◆ **ASSIGNMENT**
Wherever the string "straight" occurs in a line of these records, report that line.

◆ **EXCERPTED RECORDS**
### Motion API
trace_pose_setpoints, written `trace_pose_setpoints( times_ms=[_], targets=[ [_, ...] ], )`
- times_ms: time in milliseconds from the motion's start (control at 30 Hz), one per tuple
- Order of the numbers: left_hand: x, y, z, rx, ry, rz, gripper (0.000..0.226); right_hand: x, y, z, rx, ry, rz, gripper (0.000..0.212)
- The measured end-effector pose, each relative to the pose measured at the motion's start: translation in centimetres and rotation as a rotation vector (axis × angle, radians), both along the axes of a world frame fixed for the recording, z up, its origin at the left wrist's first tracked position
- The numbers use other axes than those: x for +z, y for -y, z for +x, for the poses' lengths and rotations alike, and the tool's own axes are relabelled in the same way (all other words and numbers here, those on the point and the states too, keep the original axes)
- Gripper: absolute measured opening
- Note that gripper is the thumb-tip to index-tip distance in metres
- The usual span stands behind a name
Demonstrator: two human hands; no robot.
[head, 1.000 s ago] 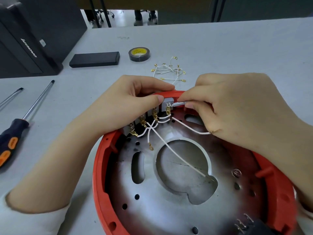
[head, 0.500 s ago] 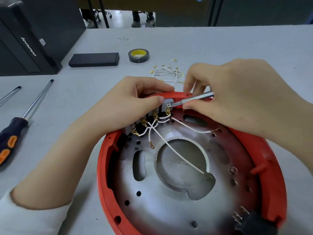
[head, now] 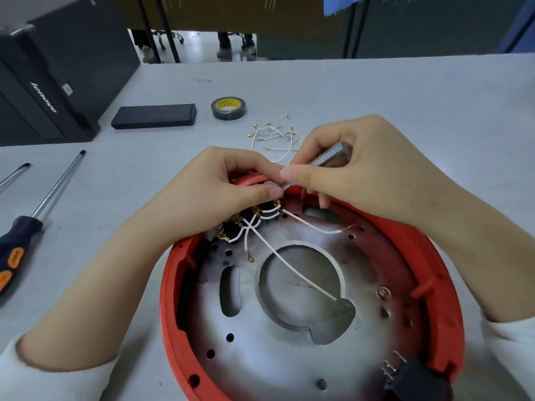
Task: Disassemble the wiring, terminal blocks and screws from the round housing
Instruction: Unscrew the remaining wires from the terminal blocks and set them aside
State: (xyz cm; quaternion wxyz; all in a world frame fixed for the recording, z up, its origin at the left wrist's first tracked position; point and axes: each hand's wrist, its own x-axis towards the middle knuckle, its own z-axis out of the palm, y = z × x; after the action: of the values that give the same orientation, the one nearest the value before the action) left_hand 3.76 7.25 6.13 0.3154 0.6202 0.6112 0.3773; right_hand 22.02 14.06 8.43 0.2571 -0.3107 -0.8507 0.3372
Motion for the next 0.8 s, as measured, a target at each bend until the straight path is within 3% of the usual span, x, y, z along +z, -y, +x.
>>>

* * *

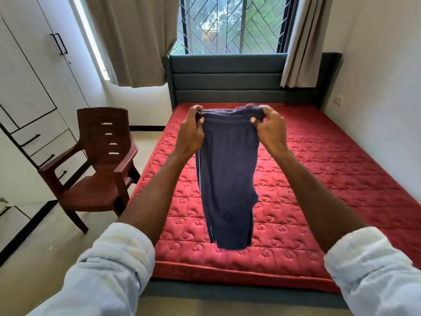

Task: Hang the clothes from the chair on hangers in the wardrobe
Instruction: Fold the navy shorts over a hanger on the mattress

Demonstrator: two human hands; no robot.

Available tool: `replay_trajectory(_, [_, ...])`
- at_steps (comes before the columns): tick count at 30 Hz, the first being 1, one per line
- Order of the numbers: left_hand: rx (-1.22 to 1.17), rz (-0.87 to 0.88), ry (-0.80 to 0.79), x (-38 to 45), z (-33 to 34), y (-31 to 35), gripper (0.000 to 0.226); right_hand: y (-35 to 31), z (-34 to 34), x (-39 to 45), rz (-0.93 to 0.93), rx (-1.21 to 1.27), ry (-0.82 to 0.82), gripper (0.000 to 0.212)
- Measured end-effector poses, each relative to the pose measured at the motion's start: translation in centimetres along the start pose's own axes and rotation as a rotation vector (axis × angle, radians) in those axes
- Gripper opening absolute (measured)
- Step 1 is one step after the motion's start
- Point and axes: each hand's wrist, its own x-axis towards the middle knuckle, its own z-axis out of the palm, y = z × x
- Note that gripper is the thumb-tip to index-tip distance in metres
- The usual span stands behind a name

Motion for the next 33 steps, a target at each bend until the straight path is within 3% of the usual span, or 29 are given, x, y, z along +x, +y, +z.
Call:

◆ **REPLY**
Motion for the next 0.8 s, as measured, a target at each bend until the straight path is within 3% of the usual span, x, y, z along +z, -y, +x.
Motion for the next 33 steps, a target at each bend until the straight path is within 3% of the usual span, or 29 are given, x, y, z along +x, +y, +z.

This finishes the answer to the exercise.